_Brief_
Filter the entries below, keeping only lines with "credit".

•••

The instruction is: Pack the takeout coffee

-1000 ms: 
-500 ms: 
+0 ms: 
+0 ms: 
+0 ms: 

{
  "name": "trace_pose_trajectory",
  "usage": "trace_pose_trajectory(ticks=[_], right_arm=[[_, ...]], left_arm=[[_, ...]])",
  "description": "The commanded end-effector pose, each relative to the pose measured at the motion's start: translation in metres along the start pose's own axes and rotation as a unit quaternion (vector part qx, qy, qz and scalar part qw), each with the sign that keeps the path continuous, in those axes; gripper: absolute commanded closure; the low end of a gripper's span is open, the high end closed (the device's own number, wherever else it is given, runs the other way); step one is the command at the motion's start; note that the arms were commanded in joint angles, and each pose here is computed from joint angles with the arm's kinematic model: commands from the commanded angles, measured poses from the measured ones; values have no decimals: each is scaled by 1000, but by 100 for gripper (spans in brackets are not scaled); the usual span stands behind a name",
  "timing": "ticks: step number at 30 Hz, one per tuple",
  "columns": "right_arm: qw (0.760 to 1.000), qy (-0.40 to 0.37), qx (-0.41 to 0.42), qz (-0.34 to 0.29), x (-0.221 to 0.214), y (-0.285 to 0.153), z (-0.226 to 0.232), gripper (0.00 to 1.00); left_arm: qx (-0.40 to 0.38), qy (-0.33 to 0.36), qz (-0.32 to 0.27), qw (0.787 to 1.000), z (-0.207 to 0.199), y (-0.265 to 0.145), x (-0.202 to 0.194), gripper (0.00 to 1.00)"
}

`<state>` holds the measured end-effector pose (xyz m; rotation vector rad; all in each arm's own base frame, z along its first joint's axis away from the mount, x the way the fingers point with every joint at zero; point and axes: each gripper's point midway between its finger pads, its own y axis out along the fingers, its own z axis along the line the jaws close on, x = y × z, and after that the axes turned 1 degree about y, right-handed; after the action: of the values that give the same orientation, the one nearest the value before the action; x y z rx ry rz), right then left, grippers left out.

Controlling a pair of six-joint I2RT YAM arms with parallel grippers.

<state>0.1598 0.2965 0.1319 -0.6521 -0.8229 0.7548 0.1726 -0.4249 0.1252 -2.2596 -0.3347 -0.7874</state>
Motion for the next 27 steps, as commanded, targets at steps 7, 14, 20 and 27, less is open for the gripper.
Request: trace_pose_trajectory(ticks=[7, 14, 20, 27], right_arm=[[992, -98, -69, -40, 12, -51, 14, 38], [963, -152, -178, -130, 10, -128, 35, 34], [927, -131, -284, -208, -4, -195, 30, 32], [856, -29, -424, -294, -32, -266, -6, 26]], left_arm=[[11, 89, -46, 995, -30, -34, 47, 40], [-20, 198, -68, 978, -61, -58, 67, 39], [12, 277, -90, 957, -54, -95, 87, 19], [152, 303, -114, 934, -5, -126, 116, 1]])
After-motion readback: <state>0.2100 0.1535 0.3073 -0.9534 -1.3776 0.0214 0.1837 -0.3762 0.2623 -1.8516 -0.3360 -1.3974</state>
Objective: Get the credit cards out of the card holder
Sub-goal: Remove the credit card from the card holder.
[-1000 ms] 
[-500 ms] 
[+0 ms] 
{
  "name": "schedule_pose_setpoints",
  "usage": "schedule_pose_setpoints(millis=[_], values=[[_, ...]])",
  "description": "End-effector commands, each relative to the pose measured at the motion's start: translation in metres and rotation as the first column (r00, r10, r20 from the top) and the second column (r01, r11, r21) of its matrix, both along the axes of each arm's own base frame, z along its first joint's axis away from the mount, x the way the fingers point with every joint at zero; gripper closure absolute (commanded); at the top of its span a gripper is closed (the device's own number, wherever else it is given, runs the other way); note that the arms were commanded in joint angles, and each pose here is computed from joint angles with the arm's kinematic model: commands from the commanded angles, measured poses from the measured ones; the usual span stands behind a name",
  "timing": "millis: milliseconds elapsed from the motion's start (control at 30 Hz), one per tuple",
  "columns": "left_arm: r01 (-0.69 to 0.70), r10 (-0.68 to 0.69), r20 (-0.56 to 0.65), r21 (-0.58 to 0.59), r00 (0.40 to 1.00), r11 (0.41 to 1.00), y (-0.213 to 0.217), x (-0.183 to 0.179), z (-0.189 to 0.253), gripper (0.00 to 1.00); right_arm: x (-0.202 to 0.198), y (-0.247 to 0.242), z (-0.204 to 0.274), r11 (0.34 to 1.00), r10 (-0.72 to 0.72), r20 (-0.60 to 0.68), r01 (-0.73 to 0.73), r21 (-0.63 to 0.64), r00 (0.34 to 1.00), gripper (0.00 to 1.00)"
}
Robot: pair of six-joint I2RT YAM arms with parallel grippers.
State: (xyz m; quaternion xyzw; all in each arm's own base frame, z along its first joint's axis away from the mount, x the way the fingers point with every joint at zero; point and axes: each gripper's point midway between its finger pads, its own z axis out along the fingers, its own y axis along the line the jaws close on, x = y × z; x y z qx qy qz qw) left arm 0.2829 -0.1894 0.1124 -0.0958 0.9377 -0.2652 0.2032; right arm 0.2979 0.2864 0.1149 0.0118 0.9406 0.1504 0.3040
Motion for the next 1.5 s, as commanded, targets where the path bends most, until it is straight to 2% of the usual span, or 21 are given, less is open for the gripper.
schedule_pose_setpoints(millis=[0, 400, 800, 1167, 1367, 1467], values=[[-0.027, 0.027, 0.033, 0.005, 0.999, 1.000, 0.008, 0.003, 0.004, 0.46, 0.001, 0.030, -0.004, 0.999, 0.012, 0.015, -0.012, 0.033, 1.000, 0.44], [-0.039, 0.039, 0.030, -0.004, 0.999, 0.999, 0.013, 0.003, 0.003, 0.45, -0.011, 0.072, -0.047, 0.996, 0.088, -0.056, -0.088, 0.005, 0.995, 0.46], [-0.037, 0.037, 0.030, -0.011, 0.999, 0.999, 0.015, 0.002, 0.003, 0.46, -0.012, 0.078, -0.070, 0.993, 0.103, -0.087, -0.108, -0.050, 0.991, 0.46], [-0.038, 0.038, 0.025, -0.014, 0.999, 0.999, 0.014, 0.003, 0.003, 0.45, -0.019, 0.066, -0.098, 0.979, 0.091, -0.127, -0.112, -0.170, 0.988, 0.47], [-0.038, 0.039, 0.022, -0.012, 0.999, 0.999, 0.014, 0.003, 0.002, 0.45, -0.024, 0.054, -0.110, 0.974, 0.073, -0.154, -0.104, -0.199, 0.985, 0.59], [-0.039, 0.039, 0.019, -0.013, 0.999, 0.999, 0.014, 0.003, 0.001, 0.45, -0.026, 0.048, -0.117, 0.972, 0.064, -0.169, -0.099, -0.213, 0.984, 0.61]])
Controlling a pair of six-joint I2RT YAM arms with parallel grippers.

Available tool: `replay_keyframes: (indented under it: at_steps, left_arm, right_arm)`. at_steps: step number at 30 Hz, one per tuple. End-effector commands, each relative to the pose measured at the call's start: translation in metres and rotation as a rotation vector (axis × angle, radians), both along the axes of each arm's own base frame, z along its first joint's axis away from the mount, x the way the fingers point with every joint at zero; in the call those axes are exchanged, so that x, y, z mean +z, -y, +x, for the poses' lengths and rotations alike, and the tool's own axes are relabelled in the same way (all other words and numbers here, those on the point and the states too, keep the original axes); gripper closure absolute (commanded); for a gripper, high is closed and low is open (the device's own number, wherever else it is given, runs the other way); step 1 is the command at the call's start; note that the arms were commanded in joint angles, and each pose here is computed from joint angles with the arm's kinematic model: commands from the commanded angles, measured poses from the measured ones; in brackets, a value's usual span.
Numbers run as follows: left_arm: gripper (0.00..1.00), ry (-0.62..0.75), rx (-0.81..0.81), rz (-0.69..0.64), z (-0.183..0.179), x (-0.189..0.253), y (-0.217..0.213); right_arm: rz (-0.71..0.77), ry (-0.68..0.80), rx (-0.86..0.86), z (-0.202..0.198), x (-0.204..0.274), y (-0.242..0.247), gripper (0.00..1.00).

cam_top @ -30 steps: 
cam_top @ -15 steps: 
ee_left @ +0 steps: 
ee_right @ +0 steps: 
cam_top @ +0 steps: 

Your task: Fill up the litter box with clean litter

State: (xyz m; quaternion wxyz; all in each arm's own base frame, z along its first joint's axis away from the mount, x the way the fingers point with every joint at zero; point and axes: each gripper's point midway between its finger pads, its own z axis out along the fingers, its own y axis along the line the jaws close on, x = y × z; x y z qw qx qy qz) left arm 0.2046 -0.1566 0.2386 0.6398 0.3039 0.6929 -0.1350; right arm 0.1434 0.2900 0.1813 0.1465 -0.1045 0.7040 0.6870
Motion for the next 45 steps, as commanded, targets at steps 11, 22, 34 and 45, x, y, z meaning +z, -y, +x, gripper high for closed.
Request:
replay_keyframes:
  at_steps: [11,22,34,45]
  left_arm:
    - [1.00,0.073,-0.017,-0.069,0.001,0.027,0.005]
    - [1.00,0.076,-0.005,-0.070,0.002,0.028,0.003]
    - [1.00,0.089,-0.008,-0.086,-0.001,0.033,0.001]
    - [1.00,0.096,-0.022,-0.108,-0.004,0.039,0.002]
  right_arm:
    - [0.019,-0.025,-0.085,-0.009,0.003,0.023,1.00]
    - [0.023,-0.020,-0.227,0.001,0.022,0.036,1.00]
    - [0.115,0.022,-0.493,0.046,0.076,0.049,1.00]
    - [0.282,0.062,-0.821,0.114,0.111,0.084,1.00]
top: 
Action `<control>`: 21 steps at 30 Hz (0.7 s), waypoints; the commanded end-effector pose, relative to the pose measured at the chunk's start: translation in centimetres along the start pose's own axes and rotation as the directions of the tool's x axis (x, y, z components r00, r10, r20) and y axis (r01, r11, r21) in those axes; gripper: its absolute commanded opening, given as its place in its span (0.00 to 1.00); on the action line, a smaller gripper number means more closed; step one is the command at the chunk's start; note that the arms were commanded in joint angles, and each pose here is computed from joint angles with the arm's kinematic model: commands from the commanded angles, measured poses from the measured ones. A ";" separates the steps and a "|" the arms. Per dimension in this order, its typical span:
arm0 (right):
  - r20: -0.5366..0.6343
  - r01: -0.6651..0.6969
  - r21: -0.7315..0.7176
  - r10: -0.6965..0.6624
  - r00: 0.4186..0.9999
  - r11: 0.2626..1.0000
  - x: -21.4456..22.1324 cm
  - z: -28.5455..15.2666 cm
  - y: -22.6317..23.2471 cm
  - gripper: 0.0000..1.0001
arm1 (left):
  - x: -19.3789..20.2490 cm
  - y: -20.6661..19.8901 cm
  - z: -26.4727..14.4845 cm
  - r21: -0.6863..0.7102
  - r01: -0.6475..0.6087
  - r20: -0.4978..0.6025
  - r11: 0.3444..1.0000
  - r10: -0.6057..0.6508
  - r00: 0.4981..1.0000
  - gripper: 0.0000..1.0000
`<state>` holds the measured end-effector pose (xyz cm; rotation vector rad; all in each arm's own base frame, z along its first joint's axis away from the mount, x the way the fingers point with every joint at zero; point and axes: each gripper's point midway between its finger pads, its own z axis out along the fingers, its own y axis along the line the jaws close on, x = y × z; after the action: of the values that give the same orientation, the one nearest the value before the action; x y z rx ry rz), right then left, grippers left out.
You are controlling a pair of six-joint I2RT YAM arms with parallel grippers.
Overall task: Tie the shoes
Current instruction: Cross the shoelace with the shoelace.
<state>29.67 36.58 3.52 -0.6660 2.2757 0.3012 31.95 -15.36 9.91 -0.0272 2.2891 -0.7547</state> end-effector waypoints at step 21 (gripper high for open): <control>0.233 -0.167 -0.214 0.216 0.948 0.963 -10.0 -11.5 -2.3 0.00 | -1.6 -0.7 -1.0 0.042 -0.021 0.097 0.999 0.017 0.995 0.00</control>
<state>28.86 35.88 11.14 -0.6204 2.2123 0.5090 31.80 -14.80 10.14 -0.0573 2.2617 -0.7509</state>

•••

_Completed task_
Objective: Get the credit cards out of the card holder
Sub-goal: Remove the credit card from the card holder.

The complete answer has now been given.